A solar-powered plane attempting to fly around the world is to make an unscheduled landing on the Japanese island of Nagoya. Risky weather conditions over the Pacific forced the Solar Impulse team to delay the next leg.
The Swiss Pilot Andre Borschberg took off Sunday from Nanjing, China (pictured), on the longest and most dangerous leg of Solar Impulse 2's trip: across the Pacific Ocean to Hawaii.
But, after more than 30 hours in the sky, the team behind the venture said the plane would instead land in Nagoya, Japan. It's expected to touch down there after 10 p.m. local time (13 UTC).
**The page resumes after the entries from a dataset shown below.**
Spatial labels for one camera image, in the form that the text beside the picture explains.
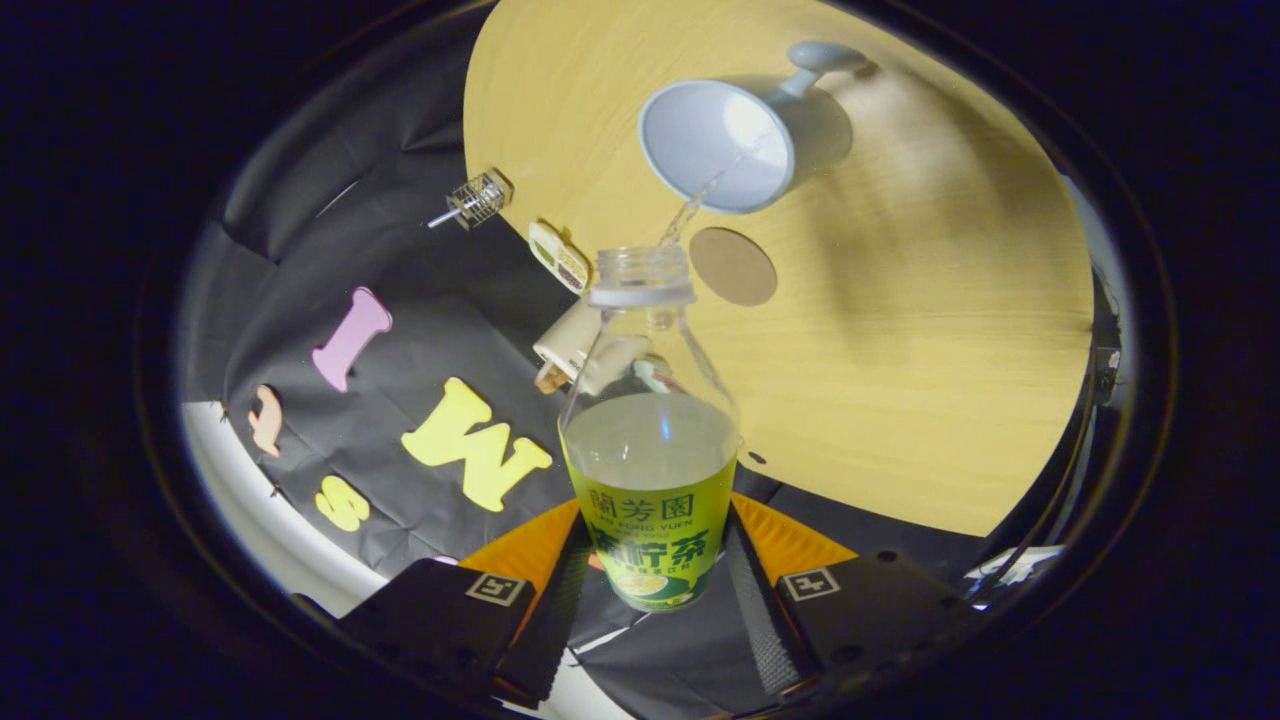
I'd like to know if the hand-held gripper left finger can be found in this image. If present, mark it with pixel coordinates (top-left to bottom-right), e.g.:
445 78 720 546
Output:
340 498 593 706

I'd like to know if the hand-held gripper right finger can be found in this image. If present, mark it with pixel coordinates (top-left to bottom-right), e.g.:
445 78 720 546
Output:
725 492 986 706

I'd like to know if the green label juice bottle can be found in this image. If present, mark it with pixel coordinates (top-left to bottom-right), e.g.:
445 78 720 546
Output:
558 245 743 613

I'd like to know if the round brown coaster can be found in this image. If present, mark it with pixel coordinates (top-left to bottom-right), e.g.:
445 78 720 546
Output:
688 227 779 307

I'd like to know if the white cup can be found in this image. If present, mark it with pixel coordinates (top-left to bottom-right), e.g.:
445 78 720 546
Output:
637 40 873 215

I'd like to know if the wooden table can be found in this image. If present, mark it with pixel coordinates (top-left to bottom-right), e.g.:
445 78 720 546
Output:
463 0 1096 538

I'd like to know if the white toaster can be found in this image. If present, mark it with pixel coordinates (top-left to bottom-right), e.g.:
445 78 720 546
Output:
532 297 651 396

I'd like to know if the white divided dish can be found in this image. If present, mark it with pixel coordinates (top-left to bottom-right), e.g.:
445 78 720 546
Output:
527 221 591 296

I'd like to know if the small clear glass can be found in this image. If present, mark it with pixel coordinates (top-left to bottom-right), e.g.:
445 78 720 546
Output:
455 168 515 231

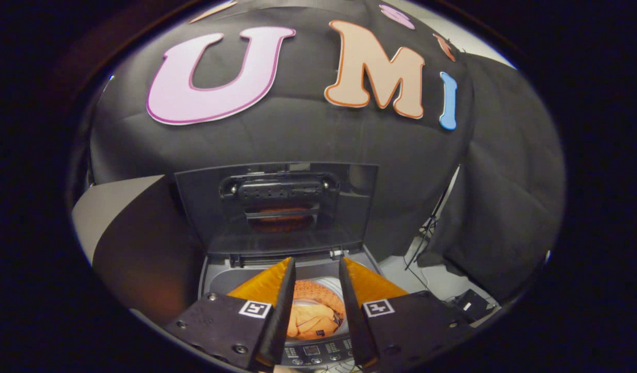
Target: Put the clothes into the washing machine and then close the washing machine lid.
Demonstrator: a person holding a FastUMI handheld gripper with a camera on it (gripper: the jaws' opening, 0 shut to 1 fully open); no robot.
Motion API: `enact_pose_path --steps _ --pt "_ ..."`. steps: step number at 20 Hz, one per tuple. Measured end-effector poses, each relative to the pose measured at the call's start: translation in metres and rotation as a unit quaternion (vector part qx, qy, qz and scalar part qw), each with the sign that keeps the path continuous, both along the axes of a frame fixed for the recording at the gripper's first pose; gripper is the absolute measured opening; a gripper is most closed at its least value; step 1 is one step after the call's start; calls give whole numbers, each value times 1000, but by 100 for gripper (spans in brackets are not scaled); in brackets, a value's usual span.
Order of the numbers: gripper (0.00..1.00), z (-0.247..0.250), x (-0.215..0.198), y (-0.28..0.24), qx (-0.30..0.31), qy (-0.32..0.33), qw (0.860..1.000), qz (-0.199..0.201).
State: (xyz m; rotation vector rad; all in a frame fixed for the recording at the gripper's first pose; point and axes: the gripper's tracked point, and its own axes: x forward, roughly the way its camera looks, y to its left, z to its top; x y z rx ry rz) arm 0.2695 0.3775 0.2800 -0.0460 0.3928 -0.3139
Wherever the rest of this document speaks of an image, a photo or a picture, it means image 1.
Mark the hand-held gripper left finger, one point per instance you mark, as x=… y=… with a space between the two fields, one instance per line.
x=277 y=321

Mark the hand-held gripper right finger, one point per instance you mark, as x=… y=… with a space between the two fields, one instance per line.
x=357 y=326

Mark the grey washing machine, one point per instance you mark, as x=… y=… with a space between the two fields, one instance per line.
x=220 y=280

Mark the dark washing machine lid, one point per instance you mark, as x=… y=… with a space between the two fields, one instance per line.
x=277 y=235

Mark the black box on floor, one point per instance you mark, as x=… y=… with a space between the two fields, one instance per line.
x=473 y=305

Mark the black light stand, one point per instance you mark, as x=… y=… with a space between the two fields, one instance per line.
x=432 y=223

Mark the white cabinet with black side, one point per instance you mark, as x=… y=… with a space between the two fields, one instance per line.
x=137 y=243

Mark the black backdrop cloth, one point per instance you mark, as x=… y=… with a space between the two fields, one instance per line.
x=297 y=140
"We saw this morning that it was not possible anymore to cross the front of bad weather, so we decided to make an intermediate landing in Nagoya," Bertrand Piccard, the project's co-founder, told DW from the mission control center in Monaco on Monday.
"The plane would have gone through big clouds, heavy turbulence, rain, ice, and probably would have drowned," Piccard said.
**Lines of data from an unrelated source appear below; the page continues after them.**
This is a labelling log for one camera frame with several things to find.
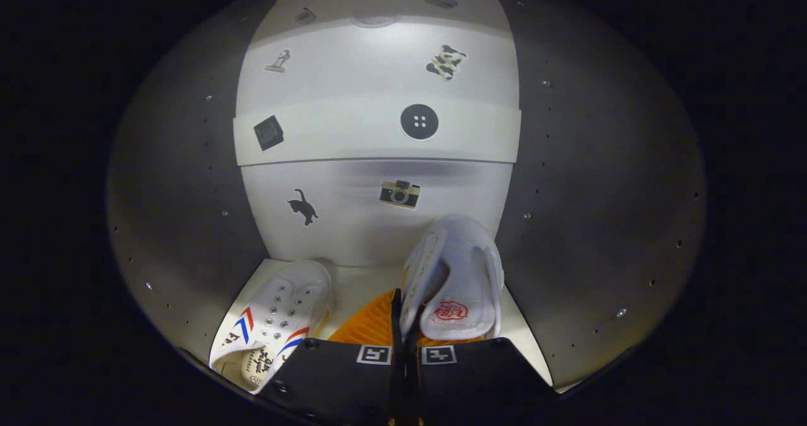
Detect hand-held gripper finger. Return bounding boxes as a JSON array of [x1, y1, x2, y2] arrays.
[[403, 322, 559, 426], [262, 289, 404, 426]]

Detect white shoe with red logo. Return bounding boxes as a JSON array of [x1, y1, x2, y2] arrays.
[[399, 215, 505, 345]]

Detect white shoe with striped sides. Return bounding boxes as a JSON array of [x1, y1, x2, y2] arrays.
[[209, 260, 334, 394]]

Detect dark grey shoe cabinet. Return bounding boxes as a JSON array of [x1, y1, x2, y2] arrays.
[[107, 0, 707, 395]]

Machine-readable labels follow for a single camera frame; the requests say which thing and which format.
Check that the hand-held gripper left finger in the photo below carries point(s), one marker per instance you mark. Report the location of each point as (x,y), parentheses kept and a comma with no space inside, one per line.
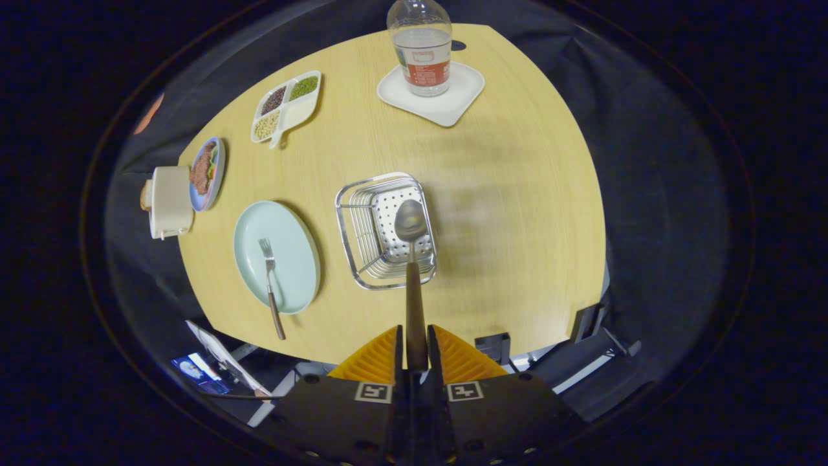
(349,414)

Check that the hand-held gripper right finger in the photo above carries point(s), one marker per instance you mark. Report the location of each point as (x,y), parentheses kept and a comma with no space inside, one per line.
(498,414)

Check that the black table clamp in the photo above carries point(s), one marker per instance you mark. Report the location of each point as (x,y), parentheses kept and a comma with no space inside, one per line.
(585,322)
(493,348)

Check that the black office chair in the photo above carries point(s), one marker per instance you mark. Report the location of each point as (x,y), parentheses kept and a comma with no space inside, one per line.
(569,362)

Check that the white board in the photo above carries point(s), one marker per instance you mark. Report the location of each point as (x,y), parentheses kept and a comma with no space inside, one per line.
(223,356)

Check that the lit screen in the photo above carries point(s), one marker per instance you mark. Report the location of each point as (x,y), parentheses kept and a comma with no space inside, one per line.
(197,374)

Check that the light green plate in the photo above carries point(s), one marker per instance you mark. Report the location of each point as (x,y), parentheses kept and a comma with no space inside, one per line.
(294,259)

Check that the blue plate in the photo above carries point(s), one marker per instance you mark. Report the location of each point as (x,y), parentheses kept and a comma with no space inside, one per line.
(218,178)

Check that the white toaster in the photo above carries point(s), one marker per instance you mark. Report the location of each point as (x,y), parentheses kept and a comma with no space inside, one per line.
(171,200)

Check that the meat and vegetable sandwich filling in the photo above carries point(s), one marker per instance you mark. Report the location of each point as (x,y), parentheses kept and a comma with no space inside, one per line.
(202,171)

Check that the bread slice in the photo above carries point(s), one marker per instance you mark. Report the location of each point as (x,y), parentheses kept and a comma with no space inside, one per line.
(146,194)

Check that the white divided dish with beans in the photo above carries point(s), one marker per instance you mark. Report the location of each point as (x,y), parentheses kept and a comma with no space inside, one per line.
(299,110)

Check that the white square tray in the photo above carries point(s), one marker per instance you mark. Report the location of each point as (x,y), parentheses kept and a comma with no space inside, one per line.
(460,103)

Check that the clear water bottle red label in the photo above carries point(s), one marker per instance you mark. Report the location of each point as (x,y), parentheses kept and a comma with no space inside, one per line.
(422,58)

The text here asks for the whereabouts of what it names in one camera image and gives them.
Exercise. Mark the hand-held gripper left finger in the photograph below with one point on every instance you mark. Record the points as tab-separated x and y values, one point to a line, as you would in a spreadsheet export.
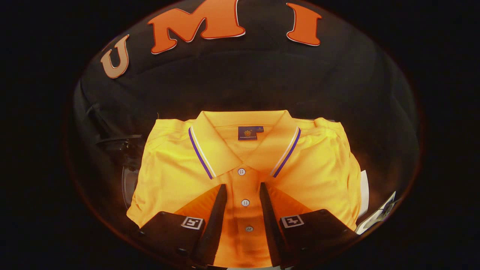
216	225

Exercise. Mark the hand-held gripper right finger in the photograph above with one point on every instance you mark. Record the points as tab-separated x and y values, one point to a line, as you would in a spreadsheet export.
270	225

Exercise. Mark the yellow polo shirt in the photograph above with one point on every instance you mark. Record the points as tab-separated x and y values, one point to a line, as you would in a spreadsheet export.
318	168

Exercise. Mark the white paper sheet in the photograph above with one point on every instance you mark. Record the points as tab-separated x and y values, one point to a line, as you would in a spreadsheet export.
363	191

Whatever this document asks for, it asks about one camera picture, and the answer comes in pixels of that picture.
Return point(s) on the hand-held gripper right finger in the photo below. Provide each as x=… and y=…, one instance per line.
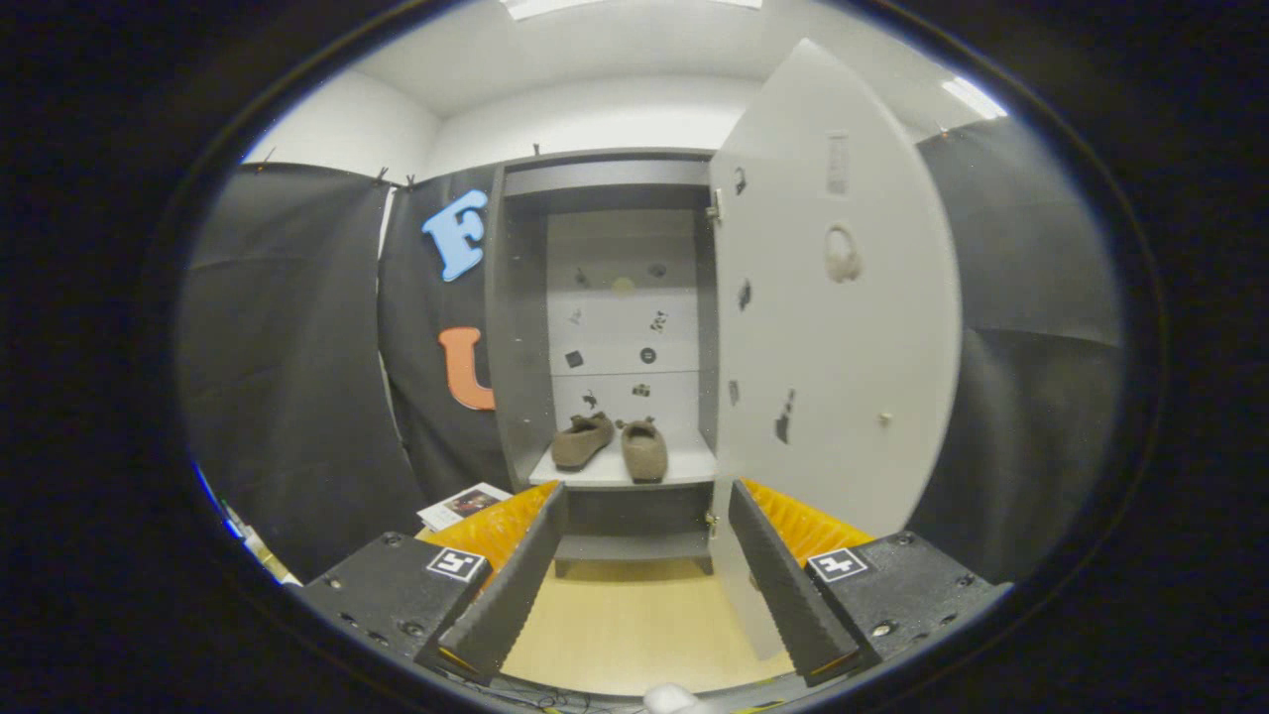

"We would have lost the airplane, and the pilot would have jumped with a parachute, which is clearly not what we are hoping for."
The project's control center is now preparing for the landing in Nagoya, after managing to clear the last-minute route change with Japanese authorities.
'No way back'
The plane set off from Abu Dhabi in March and is scheduled to return there in July or early August. It has so far stopped in Oman, India, Myanmar and China.
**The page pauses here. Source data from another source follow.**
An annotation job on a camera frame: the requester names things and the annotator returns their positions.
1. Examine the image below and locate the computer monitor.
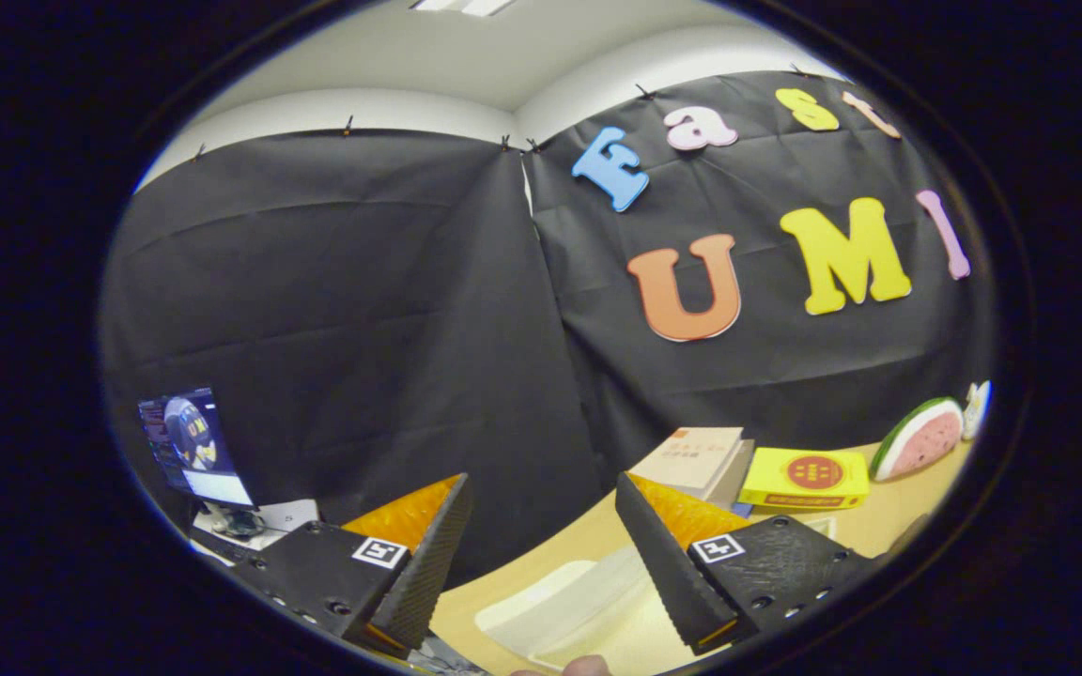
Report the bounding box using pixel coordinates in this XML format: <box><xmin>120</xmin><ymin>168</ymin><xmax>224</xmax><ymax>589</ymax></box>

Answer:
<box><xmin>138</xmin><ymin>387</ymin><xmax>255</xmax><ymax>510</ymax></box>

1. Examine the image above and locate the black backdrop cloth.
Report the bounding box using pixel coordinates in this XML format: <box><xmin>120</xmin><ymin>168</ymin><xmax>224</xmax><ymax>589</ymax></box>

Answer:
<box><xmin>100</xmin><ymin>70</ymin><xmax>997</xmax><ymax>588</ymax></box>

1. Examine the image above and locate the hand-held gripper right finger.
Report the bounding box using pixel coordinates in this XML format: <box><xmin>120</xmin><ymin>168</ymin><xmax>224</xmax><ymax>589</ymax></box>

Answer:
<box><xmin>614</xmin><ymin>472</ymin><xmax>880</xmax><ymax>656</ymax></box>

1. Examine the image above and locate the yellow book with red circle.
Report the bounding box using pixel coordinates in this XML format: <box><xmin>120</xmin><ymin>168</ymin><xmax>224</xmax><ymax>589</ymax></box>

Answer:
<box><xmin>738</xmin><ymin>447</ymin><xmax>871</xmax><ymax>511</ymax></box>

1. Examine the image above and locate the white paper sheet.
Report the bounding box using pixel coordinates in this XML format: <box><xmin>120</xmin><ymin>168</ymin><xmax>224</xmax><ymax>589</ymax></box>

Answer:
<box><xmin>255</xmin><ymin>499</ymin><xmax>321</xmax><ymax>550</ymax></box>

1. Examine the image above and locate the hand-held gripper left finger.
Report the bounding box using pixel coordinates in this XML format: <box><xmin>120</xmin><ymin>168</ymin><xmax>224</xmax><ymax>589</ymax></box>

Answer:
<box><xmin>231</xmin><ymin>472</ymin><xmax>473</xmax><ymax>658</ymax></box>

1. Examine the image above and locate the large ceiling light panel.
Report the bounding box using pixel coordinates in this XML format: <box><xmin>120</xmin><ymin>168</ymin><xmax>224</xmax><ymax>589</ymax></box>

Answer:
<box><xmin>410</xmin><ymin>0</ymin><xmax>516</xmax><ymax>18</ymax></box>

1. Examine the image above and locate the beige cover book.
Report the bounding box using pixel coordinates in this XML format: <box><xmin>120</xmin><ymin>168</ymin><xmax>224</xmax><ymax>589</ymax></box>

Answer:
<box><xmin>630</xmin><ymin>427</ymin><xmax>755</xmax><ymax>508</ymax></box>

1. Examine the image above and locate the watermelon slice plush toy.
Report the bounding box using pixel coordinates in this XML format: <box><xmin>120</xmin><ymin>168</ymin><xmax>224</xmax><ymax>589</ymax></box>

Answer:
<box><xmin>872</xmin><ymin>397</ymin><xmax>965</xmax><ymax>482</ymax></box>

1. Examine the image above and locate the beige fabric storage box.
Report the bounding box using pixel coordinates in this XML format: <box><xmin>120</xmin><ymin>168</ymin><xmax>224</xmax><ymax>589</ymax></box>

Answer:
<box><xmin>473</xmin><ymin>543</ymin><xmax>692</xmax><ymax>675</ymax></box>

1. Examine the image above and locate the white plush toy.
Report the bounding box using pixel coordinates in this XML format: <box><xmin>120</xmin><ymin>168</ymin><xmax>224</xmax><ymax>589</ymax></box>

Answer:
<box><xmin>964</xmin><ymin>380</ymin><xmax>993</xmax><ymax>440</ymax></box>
The 8,175-kilometer (5,079-mile) journey across the Pacific, lasting around six days, would have been the plane's first ocean crossing.
Before leaving Nanjing, 62-year-old Borschberg had cited Japan as a possible stopover in case of emergency.
"As soon as we leave this part of the world, then afterwards we are in the open sea," Borschberg said. "There is no way to come back."
The round-the-world journey had been broken down into 12 legs, with a total flight time of 25 days. Once the plane arrives in Hawaii, Piccard is expected to take over for the next flight to the US mainland.
Solar Impulse 2, part of a project to promote green energy, relies on more than 17,000 cells charged by the sun's energy.